> [ABOUT THIS TASK]: In the listing below, find the line with "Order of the", then repeat exactly every line from the top through that one.
──────── SOURCE MATERIAL
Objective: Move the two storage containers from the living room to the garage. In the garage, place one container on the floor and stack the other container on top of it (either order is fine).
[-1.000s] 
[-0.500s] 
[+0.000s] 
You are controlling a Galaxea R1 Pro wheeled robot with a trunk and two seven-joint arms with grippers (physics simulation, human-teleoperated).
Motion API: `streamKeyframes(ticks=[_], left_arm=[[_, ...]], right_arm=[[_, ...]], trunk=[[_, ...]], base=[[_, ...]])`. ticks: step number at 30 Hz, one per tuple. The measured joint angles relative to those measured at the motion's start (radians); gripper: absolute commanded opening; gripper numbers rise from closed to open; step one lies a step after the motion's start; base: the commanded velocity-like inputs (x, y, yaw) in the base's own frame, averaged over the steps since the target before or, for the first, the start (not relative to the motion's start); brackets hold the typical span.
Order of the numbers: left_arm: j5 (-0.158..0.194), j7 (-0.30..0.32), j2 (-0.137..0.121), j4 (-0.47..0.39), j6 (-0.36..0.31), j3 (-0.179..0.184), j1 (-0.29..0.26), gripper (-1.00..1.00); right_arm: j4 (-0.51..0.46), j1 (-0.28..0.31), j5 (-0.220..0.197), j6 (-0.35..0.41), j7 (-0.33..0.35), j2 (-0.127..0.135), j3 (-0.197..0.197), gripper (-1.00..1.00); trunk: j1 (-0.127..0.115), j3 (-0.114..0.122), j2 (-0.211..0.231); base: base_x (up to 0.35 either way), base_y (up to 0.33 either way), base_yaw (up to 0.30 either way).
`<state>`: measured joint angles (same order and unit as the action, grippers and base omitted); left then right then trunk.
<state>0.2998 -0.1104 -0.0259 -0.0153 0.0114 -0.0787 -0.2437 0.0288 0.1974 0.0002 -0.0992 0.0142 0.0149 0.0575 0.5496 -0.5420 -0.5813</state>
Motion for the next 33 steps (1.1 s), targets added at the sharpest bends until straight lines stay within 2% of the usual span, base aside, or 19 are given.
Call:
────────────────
> [ANSWER BELOW]:
Objective: Move the two storage containers from the living room to the garage. In the garage, place one container on the floor and stack the other container on top of it (either order is fine).
[-1.000s] 
[-0.500s] 
[+0.000s] 
You are controlling a Galaxea R1 Pro wheeled robot with a trunk and two seven-joint arms with grippers (physics simulation, human-teleoperated).
Motion API: `streamKeyframes(ticks=[_], left_arm=[[_, ...]], right_arm=[[_, ...]], trunk=[[_, ...]], base=[[_, ...]])`. ticks: step number at 30 Hz, one per tuple. The measured joint angles relative to those measured at the motion's start (radians); gripper: absolute commanded opening; gripper numbers rise from closed to open; step one lies a step after the motion's start; base: the commanded velocity-like inputs (x, y, yaw) in the base's own frame, averaged over the steps since the target before or, for the first, the start (not relative to the motion's start); brackets hold the typical span.
Order of the numbers: left_arm: j5 (-0.158..0.194), j7 (-0.30..0.32), j2 (-0.137..0.121), j4 (-0.47..0.39), j6 (-0.36..0.31), j3 (-0.179..0.184), j1 (-0.29..0.26), gripper (-1.00..1.00); right_arm: j4 (-0.51..0.46), j1 (-0.28..0.31), j5 (-0.220..0.197), j6 (-0.35..0.41), j7 (-0.33..0.35), j2 (-0.127..0.135), j3 (-0.197..0.197), gripper (-1.00..1.00); trunk: j1 (-0.127..0.115), j3 (-0.114..0.122), j2 (-0.211..0.231); base: base_x (up to 0.35 either way), base_y (up to 0.33 either way), base_yaw (up to 0.30 either way).

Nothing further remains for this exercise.